Another example of how the "perfect victim" paradigm blinds us to the injustices faced by those who don't fit its construct is our willful ignorance of the most severe human rights violation in the United States today -- the mass incarceration of poor black and Latino men and youth due to the 'war on drugs,' a failed policy that has not led a decrease in drug use or availability. Although black people do not use or sell drugs at higher rates than white people they are incarcerated for drug infractions in shockingly larger percentages. The 'war on drugs' has always been a war on poor people of color with devastating effects: Those convicted of drug crimes may lose the right to vote and face discrimination in access to public benefits, employment, public housing, or education following their release.
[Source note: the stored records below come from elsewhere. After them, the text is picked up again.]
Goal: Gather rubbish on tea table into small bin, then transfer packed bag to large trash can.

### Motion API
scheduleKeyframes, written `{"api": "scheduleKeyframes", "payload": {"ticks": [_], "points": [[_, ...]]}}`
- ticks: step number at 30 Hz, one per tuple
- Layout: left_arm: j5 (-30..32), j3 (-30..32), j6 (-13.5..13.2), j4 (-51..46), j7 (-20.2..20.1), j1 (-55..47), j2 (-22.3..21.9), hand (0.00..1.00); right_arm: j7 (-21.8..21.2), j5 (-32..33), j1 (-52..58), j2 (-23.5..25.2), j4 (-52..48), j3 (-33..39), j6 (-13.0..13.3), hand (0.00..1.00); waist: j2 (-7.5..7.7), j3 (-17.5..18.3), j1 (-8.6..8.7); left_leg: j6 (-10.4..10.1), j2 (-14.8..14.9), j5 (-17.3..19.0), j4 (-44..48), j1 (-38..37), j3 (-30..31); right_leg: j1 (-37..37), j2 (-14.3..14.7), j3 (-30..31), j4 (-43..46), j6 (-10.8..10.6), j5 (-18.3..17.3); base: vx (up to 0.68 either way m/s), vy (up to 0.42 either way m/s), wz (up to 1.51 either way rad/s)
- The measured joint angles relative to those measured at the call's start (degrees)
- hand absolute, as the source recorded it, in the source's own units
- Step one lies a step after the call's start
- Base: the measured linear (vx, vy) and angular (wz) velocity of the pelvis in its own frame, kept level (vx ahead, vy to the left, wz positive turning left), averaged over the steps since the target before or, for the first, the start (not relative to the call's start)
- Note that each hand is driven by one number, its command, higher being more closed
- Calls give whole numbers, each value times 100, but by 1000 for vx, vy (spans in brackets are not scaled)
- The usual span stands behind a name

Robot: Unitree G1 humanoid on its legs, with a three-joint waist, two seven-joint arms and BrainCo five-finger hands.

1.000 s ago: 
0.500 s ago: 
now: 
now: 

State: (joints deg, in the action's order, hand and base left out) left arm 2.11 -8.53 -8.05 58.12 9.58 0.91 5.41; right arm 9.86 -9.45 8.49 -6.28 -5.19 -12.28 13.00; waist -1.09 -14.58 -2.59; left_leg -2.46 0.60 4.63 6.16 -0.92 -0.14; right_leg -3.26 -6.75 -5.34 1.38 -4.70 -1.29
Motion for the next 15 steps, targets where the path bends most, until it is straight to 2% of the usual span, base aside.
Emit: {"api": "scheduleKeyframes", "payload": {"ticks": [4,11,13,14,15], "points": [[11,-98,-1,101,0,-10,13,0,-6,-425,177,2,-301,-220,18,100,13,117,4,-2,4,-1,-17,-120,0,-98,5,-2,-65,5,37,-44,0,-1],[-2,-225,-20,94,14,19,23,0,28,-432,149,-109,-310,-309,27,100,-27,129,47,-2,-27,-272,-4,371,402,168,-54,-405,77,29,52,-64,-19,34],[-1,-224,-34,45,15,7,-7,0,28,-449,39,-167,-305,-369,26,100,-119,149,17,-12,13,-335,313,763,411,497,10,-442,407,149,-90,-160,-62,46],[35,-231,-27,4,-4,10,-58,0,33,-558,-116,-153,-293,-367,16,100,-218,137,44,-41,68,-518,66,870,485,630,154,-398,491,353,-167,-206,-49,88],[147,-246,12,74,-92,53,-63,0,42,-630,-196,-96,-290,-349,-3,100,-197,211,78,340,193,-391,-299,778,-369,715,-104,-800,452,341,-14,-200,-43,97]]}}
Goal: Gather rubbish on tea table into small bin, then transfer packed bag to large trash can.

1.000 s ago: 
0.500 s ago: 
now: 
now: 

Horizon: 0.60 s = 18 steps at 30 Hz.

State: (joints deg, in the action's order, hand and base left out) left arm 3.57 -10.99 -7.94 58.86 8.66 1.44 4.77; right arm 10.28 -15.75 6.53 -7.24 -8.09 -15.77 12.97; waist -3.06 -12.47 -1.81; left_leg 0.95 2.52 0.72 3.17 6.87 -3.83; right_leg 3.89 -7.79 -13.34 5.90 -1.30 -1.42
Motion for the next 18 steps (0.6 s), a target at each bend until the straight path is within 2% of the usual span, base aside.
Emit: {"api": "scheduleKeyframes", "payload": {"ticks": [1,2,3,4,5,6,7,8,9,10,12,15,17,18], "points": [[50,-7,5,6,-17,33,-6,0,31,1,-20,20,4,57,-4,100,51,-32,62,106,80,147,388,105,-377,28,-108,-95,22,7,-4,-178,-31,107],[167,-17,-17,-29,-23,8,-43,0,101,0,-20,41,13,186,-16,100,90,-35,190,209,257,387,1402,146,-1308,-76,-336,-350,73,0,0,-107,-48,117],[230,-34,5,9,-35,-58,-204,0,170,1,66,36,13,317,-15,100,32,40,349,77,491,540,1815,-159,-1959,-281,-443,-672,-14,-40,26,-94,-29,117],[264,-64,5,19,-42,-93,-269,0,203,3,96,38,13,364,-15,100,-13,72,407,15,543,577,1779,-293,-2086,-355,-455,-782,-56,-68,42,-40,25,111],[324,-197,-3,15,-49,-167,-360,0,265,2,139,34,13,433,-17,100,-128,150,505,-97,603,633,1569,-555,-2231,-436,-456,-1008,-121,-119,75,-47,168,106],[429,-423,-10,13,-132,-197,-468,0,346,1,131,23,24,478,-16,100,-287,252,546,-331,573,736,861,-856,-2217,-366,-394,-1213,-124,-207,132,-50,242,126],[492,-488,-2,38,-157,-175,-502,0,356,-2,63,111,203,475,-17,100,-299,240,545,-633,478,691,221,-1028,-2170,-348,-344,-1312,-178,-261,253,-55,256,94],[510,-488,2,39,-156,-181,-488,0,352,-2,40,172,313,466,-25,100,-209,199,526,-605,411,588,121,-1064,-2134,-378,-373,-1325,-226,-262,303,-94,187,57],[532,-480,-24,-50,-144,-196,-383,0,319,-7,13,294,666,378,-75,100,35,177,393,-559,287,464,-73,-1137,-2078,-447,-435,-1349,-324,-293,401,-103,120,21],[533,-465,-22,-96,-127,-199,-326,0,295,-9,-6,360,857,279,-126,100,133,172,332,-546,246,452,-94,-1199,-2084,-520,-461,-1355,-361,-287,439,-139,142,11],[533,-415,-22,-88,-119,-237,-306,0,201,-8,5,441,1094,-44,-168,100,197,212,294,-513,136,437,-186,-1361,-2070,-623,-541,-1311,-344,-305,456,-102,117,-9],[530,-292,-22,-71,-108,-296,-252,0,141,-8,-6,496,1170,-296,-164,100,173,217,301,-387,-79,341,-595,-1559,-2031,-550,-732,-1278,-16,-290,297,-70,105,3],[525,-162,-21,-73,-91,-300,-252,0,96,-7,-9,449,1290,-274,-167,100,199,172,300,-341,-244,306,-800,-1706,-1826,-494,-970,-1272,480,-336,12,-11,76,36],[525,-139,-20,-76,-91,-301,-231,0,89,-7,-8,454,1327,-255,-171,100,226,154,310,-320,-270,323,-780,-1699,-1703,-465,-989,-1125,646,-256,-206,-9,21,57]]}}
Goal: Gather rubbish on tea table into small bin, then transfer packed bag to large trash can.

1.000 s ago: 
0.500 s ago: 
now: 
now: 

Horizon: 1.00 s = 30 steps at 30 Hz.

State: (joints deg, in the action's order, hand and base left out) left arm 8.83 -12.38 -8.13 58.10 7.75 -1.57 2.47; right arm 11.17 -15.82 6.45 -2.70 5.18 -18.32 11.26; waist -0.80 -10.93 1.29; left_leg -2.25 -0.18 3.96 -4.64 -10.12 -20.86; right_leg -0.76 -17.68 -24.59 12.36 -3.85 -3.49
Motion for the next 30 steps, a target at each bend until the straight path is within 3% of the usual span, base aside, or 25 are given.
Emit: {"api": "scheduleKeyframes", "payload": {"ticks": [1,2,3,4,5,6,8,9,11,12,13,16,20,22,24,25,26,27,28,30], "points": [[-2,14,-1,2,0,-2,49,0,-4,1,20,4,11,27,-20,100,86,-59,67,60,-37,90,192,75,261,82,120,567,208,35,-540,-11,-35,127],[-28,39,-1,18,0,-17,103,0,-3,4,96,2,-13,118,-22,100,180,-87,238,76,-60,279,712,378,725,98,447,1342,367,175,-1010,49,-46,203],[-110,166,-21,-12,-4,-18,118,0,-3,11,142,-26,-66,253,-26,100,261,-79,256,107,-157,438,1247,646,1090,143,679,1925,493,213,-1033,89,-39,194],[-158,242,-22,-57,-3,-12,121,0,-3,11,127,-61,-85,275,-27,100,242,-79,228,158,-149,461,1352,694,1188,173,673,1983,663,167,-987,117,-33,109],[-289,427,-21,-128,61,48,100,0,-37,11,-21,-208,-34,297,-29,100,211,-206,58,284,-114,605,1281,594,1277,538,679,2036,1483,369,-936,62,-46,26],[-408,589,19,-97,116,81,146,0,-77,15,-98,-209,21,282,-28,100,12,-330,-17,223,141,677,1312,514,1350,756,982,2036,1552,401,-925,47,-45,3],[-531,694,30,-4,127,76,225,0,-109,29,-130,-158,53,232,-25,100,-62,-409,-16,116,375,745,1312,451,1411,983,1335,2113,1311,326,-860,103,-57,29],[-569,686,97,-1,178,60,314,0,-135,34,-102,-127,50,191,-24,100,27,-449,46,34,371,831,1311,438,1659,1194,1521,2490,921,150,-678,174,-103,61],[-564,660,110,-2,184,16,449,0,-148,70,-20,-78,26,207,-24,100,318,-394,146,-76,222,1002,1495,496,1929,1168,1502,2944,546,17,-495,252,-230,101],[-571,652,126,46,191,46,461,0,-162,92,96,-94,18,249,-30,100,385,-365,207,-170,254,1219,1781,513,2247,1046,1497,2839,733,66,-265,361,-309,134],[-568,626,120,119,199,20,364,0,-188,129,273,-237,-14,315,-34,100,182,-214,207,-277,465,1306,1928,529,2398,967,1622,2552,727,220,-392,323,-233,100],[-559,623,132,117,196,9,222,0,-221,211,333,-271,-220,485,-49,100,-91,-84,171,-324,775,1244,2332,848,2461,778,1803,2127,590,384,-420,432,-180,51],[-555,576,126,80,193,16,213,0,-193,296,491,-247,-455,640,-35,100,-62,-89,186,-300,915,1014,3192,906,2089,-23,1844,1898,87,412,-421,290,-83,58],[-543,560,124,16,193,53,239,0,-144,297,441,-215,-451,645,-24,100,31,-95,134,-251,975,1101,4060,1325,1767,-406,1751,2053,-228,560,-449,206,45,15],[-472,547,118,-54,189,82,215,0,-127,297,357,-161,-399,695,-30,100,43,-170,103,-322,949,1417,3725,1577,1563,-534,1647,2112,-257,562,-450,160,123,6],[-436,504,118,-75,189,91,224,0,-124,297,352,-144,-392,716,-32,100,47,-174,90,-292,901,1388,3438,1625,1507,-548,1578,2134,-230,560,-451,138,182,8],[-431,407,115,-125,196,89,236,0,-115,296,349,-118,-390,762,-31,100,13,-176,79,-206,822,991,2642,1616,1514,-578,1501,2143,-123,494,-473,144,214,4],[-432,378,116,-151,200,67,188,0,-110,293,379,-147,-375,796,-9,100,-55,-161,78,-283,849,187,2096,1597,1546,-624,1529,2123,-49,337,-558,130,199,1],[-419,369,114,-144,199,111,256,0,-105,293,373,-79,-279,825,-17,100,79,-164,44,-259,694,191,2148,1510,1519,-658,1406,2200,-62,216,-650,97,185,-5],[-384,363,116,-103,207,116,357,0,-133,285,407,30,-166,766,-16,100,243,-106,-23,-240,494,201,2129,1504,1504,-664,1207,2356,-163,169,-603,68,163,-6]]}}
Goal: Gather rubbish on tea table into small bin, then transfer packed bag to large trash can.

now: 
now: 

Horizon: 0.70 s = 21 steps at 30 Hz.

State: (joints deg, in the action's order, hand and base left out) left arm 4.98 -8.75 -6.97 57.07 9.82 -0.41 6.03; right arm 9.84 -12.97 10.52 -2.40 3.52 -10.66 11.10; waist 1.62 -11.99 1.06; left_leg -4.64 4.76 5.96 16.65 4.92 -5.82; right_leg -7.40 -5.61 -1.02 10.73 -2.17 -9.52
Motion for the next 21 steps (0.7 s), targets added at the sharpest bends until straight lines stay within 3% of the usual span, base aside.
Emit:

In light of these disparities, why do we not view black men trapped in the vortex of the criminal justice system for drug crimes as victims of state-sponsored human rights abuse? In part, it's because our society portrays them as dangerous, as aggressors -- the opposite of "perfect" or "deserving" victims. The United States has the highest rate of incarceration in the world, and we continue to feed a drug war that has shattered countless lives. And, yet, because these men fit the vicious stereotype of aggressive, criminal men of color, we don't see them as possible victims, only as potential threats, and thus we don't view the injustice they face as a massive human rights abuse.

When I was a law student, my criminal law professor once said that as an indigent criminal defender working with poor communities of color, people often asked her why she was dedicating her career to working with "such people." They didn't believe that her clients were "perfect victims." She said her response was always simple and always the same: "Here, too, there are rights."